» Task to carry out: Whenever the word "small" appears in a line of the data below, copy that line.

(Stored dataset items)

━━━━━━━━

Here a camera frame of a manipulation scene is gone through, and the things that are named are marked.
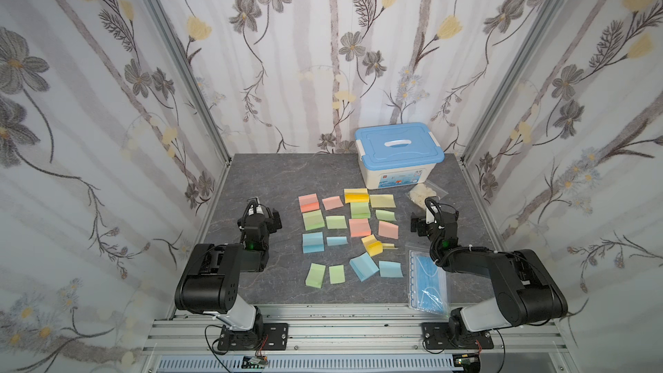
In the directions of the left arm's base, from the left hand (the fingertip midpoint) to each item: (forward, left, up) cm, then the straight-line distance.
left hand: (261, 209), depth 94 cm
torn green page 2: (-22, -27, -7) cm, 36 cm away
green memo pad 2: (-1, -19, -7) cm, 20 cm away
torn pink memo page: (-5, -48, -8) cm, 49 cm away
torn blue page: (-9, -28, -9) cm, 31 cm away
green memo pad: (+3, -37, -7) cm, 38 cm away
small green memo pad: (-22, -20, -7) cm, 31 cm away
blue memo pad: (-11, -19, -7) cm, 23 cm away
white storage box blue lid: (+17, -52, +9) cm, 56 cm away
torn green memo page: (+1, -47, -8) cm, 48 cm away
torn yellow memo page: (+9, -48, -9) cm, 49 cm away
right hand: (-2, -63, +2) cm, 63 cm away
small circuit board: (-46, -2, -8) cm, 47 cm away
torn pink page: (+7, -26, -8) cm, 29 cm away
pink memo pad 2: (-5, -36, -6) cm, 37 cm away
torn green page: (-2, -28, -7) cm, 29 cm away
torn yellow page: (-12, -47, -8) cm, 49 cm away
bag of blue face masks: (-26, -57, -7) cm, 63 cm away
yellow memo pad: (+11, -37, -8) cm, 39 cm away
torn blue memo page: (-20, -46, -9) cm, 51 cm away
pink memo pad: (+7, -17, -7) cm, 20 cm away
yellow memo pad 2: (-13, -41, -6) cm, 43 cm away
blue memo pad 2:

━━━━━━━━

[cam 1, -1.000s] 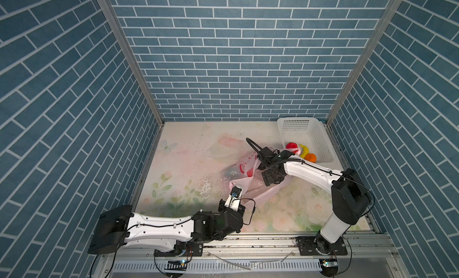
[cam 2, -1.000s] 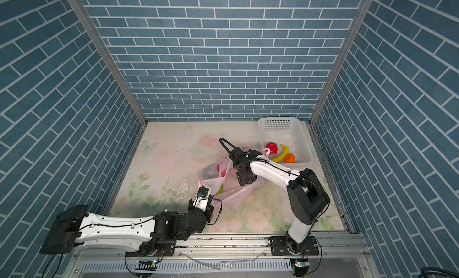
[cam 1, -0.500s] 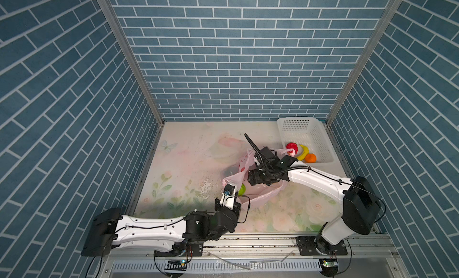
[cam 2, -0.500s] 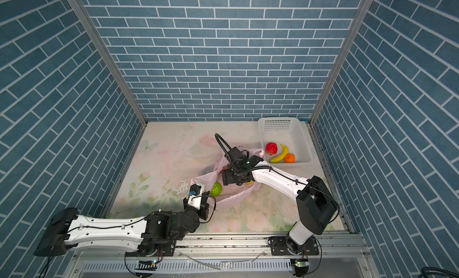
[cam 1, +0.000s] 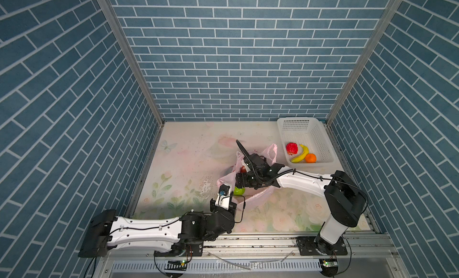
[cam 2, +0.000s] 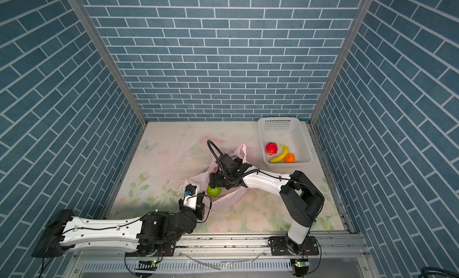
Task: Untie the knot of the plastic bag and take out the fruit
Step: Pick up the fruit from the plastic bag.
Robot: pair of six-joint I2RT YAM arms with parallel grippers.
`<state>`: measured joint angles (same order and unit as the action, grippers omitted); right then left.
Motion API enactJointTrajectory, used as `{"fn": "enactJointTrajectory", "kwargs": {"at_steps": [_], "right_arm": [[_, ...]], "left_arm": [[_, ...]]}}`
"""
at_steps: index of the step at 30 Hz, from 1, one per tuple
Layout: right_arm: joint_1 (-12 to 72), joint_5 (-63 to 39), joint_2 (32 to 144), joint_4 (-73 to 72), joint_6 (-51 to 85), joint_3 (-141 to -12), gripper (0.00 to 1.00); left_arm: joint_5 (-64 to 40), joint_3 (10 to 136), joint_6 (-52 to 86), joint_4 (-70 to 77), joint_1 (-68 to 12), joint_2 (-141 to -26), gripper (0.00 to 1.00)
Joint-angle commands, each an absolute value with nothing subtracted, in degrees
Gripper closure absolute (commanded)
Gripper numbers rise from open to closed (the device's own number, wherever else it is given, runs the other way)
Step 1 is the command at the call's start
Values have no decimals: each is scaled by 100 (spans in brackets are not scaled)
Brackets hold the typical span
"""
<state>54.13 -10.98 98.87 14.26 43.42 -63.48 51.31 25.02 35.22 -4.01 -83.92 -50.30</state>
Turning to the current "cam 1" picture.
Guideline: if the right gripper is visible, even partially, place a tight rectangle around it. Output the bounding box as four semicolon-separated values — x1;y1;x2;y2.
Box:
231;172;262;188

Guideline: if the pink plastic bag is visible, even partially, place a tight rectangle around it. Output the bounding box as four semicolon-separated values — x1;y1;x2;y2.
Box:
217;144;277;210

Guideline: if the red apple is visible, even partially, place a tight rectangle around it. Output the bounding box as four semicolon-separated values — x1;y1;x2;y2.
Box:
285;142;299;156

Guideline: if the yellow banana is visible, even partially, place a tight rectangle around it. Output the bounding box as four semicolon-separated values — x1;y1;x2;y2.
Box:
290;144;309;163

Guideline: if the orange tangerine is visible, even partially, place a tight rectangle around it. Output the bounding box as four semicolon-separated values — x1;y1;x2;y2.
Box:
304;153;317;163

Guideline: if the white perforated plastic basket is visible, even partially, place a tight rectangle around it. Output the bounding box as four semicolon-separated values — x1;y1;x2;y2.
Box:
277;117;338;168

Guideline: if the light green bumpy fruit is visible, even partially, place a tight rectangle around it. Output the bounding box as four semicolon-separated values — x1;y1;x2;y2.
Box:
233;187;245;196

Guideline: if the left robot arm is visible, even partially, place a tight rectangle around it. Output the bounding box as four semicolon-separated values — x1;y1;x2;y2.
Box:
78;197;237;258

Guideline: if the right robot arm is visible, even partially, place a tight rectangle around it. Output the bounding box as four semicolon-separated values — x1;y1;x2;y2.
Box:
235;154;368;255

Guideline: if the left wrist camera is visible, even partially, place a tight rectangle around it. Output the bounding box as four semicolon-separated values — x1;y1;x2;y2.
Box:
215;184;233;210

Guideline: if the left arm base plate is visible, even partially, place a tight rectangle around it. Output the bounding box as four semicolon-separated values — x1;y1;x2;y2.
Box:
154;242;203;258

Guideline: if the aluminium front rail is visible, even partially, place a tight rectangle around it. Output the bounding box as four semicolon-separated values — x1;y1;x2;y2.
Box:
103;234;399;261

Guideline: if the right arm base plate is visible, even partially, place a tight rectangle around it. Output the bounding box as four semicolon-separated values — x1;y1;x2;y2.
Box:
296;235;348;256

━━━━━━━━

» Task output:
small green memo pad: (-22, -20, -7) cm, 31 cm away
small circuit board: (-46, -2, -8) cm, 47 cm away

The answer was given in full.